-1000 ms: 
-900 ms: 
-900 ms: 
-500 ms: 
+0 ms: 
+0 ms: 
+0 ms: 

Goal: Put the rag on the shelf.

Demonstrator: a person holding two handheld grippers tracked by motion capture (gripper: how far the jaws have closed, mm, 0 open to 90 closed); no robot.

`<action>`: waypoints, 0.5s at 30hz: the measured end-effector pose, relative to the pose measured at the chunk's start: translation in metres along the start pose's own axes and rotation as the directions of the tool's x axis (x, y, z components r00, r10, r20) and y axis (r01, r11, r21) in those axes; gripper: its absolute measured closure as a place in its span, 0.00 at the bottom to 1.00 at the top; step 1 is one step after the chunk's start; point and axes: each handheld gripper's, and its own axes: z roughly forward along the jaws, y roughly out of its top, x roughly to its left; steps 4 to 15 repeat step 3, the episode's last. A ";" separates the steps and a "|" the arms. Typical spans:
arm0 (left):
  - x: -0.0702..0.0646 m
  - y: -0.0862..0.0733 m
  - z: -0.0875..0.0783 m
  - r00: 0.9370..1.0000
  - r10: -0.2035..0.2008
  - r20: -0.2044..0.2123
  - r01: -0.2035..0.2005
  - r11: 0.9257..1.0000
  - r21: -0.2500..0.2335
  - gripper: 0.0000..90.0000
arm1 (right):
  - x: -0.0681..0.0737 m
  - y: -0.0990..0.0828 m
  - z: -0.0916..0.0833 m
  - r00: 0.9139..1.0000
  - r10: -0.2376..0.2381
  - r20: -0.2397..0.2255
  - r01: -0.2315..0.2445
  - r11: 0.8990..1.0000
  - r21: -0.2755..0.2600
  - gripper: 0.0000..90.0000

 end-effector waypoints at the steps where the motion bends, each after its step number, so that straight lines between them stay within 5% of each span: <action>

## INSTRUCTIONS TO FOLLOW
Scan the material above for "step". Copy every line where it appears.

## ANSWER SPACE
`<action>`: waypoints, 0.5s at 30hz: the measured end-effector pose, relative to the pose measured at the chunk's start: translation in metres along the start pose's own axes and rotation as the directions of the tool's x axis (x, y, z components r00, r10, r20) and y axis (r01, r11, r21) in those axes; gripper: its absolute measured closure as a place in its span, 0.00 at the bottom to 1.00 at the top; step 1 is one step after the chunk's start; point and axes: each handheld gripper's, and its own axes: z roughly forward along the jaws, y roughly out of its top, x roughly to its left; steps 4 to 15 repeat step 3, the episode's last. A ";" separates the steps and a "|" the arms. Typical spans:
 end-effector waypoints at the steps where the motion bends, each after its step number, so that straight lines between them stay within 5% of each span: <action>

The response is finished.